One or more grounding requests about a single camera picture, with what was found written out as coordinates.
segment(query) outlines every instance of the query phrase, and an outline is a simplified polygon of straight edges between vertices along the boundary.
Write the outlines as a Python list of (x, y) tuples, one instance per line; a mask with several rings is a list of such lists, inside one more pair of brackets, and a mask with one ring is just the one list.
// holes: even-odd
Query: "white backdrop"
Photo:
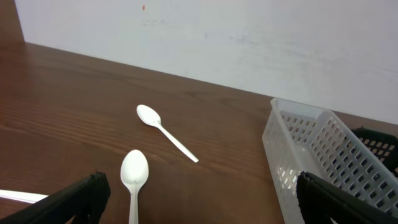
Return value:
[(398, 124), (396, 0), (16, 3), (27, 42)]

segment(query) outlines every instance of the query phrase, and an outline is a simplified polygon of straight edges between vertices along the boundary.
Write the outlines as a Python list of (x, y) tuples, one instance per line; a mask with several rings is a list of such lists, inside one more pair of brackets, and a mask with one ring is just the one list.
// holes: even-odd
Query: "gray basket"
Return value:
[(304, 223), (295, 192), (309, 171), (398, 218), (398, 181), (330, 110), (273, 99), (262, 136), (286, 224)]

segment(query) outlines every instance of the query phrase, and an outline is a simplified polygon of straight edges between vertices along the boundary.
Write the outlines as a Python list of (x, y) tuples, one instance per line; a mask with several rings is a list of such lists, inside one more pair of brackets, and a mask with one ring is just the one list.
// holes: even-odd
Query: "black object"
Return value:
[(111, 195), (106, 175), (96, 172), (33, 205), (0, 220), (0, 224), (97, 224)]
[(391, 134), (384, 134), (366, 128), (352, 132), (384, 164), (395, 177), (398, 177), (398, 139)]
[(297, 179), (298, 206), (306, 224), (391, 224), (398, 219), (309, 172)]

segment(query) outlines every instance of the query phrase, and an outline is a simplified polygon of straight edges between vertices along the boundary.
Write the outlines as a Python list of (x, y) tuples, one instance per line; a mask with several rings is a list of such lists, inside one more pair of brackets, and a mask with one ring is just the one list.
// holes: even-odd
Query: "white utensil handle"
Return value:
[(188, 156), (193, 162), (198, 162), (198, 158), (196, 158), (192, 152), (190, 152), (183, 144), (181, 144), (175, 137), (173, 137), (166, 129), (162, 127), (158, 123), (157, 127), (163, 132), (164, 135), (180, 150), (182, 153), (184, 153), (186, 156)]
[(134, 186), (131, 194), (129, 224), (138, 224), (138, 191)]
[(17, 200), (20, 202), (36, 203), (39, 200), (42, 200), (43, 198), (47, 197), (47, 195), (33, 194), (27, 192), (16, 192), (12, 190), (0, 190), (0, 197), (11, 200)]

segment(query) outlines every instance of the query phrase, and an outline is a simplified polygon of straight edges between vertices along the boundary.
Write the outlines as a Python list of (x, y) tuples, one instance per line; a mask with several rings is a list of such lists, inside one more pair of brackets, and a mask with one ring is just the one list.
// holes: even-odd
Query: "wooden table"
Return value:
[[(140, 223), (283, 223), (261, 142), (270, 100), (33, 44), (2, 48), (0, 189), (52, 194), (100, 170), (112, 191), (101, 222), (127, 223), (119, 172), (139, 149), (150, 169)], [(199, 163), (141, 122), (139, 104), (155, 109)], [(397, 131), (340, 115), (351, 127)], [(0, 218), (26, 206), (0, 200)]]

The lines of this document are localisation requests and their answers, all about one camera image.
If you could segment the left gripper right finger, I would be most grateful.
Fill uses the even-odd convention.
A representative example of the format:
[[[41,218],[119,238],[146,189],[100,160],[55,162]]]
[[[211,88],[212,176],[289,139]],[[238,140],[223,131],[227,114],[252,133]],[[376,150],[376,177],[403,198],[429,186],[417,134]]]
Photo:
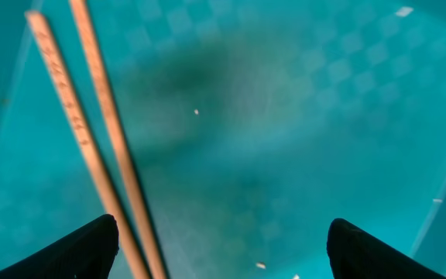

• [Directions for this task]:
Print each line from the one containing "A representative example" through the last line of the listing, both included, exactly and with no pictures.

• [Task solution]:
A representative example of the format:
[[[41,218],[119,238],[146,189],[100,160],[55,162]]]
[[[211,88],[212,176],[289,139]],[[238,140],[223,131],[227,114],[252,133]],[[376,150],[376,177],[403,198],[429,186],[417,134]]]
Photo:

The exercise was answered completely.